Close on the heels of finishing The Careful Use of Compliments, the fourth Isabel Dalhousie novel, I started The Comforts of a Muddy Saturday. Published in September ’08, Muddy Saturday is the latest book in the series. Potential SPOILERS follow so if you haven’t read #4, avert your eyes NOW.
I’m on page 88, but having a hard time getting into this story. It’s possible that this episode simply isn’t as compelling as previous titles. It’s also possible that I’ve ODed on Isabel Dalhousie. Her Edinburgh has become a little stifling. She’s rearing a baby, navigating motherhood, and avoiding a permanent relationship with Jamie, the baby’s father. She’s also the owner of the Journal for Applied Ethics, which she purchased after the previous board wanted to oust her from the position she held as editor. Isabel is asked by an acquaintance to help a doctor who has been disgraced by charges of fraud over a new drug. I really liked Careful Use of Compliments—every word held my attention—but, so far, Muddy Saturday doesn’t even come close to reaching the same heights.
~ Immoveable Feast (John Baxter)
The flap copy calls Immoveable Feast: A Paris Christmas a “witty cultural and culinary education,” which just happens to be one of my favorite book flavors. This travel memoir is a December selection for an online book group I follow. Timely, yes—and I’m glad it was chosen because I might otherwise have missed it.

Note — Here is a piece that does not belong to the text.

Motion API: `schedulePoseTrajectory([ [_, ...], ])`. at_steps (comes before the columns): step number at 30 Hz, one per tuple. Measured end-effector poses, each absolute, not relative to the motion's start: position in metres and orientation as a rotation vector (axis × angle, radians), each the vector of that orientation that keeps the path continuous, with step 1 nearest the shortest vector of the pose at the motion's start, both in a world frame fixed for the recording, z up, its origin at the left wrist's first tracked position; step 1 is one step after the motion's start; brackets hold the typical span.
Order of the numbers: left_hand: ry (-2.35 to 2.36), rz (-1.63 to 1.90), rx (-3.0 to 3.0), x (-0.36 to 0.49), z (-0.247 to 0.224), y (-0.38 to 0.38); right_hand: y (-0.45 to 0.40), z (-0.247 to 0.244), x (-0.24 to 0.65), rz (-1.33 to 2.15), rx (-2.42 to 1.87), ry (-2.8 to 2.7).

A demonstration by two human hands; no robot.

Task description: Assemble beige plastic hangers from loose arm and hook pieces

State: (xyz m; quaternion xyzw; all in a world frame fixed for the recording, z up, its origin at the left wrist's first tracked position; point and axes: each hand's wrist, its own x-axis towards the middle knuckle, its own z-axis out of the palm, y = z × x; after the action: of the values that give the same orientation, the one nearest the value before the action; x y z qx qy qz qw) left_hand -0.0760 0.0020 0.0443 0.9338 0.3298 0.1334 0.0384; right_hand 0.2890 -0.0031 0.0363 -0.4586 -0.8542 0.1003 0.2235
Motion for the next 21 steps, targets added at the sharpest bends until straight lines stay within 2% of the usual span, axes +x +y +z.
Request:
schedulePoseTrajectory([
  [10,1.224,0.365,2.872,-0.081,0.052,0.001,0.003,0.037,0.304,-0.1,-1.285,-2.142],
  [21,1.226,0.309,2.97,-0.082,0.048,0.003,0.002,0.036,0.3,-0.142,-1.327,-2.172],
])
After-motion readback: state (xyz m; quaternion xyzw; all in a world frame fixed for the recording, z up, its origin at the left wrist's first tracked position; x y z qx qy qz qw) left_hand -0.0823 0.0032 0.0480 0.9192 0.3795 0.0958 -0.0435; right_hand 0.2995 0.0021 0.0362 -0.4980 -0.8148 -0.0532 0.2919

Australian-born film critic Baxter marries a French woman, and family challenges him to cook their next Christmas meal. For eighteen people. At their ancestral family home. What follows is the meal planning with essays on the individual components—oysters, suckling pig, apples, cheese, and wine.
Here’s Baxter on tasting blue cheese for the first time:
It was a mild, somewhat too-salty variation on Roquefort. But if the phrase “to melt in one’s mouth” has any meaning for me, it was formed in that moment. The fragment disappeared without my being aware of it. Only one other thing evaporated on the tongue in quiet the same way—the communion wafer that I took dutifully at Sunday mass. But that papery piece of bread left nothing behind nothing, not even the taste of sanctity, whereas the Roquefort bequeathed a flavor anyone who truly releases cheese will recognize: a breath of the earth.His writing style is kind of old-school journalism, and I kind of like it. If nothing else, the way Baxter teases out his subject has had the effect of making me nostalgic for Christmas 1995, which I spent in Bordeaux, France, with John and my family as my sister, Michele, was preparing for her nuptials. Her fiance’s family prepared the most amazing multicourse Christmas meal, replete with oysters, capon, and a different wine for each course. As part of my culinary education, I learned to slurp an oyster from its shell, pressing gently for its brininess and mineral sharpness. Of course it helped that the oysters were local, from the Arcachon basin, where we had, just earlier that day, climbed the Dune du Pyla, paying penance for the assault on our livers.
I'm looking forward to seeing how Baxter's meal turns out.